• RECORDED INFORMATION:
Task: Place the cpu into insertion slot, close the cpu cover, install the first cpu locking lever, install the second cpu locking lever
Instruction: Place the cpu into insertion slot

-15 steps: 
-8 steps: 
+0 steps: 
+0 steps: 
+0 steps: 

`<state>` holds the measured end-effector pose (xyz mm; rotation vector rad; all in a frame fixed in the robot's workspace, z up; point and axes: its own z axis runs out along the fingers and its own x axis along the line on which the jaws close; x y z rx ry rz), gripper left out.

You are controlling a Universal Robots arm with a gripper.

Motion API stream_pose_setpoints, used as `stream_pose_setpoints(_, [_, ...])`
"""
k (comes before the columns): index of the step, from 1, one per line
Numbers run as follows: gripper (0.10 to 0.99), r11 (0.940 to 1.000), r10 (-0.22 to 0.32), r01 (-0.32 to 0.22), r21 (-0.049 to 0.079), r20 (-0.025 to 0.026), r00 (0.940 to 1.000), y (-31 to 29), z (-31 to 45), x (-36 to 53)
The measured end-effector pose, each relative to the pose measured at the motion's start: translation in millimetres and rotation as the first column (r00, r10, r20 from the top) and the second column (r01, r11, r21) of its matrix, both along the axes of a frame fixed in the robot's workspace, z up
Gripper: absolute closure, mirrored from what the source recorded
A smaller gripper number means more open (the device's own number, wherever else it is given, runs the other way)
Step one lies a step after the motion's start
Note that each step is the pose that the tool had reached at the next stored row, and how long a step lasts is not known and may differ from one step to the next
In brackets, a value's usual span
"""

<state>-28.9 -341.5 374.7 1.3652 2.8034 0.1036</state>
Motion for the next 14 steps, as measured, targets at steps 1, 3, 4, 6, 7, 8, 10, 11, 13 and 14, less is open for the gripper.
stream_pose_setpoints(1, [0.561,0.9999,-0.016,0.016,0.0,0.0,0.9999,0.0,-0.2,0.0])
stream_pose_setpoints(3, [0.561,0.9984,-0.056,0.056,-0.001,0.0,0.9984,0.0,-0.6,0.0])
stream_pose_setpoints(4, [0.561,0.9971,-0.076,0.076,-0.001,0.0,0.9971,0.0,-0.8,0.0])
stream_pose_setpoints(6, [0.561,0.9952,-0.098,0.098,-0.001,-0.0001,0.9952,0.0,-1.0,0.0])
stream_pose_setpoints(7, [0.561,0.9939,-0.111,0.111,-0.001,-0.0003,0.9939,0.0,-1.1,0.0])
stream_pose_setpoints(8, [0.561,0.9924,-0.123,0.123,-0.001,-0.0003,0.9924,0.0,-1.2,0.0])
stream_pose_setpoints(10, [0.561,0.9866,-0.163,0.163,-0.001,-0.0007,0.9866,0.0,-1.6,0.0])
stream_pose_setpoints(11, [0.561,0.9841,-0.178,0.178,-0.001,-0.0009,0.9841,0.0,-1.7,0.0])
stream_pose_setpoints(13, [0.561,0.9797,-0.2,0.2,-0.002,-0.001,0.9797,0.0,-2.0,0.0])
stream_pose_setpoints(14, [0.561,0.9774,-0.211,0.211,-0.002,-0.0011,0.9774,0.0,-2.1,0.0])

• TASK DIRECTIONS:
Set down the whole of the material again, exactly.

• ANSWER SPACE:
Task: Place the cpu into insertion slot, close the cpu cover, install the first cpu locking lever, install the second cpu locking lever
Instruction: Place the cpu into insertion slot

-15 steps: 
-8 steps: 
+0 steps: 
+0 steps: 
+0 steps: 

`<state>` holds the measured end-effector pose (xyz mm; rotation vector rad; all in a frame fixed in the robot's workspace, z up; point and axes: its own z axis runs out along the fingers and its own x axis along the line on which the jaws close; x y z rx ry rz), gripper left out.

You are controlling a Universal Robots arm with a gripper.

Motion API stream_pose_setpoints, used as `stream_pose_setpoints(_, [_, ...])`
"""
k (comes before the columns): index of the step, from 1, one per line
Numbers run as follows: gripper (0.10 to 0.99), r11 (0.940 to 1.000), r10 (-0.22 to 0.32), r01 (-0.32 to 0.22), r21 (-0.049 to 0.079), r20 (-0.025 to 0.026), r00 (0.940 to 1.000), y (-31 to 29), z (-31 to 45), x (-36 to 53)
The measured end-effector pose, each relative to the pose measured at the motion's start: translation in millimetres and rotation as the first column (r00, r10, r20 from the top) and the second column (r01, r11, r21) of its matrix, both along the axes of a frame fixed in the robot's workspace, z up
Gripper: absolute closure, mirrored from what the source recorded
A smaller gripper number means more open (the device's own number, wherever else it is given, runs the other way)
Step one lies a step after the motion's start
Note that each step is the pose that the tool had reached at the next stored row, and how long a step lasts is not known and may differ from one step to the next
In brackets, a value's usual span
"""

<state>-28.9 -341.5 374.7 1.3652 2.8034 0.1036</state>
Motion for the next 14 steps, as measured, targets at steps 1, 3, 4, 6, 7, 8, 10, 11, 13 and 14, less is open for the gripper.
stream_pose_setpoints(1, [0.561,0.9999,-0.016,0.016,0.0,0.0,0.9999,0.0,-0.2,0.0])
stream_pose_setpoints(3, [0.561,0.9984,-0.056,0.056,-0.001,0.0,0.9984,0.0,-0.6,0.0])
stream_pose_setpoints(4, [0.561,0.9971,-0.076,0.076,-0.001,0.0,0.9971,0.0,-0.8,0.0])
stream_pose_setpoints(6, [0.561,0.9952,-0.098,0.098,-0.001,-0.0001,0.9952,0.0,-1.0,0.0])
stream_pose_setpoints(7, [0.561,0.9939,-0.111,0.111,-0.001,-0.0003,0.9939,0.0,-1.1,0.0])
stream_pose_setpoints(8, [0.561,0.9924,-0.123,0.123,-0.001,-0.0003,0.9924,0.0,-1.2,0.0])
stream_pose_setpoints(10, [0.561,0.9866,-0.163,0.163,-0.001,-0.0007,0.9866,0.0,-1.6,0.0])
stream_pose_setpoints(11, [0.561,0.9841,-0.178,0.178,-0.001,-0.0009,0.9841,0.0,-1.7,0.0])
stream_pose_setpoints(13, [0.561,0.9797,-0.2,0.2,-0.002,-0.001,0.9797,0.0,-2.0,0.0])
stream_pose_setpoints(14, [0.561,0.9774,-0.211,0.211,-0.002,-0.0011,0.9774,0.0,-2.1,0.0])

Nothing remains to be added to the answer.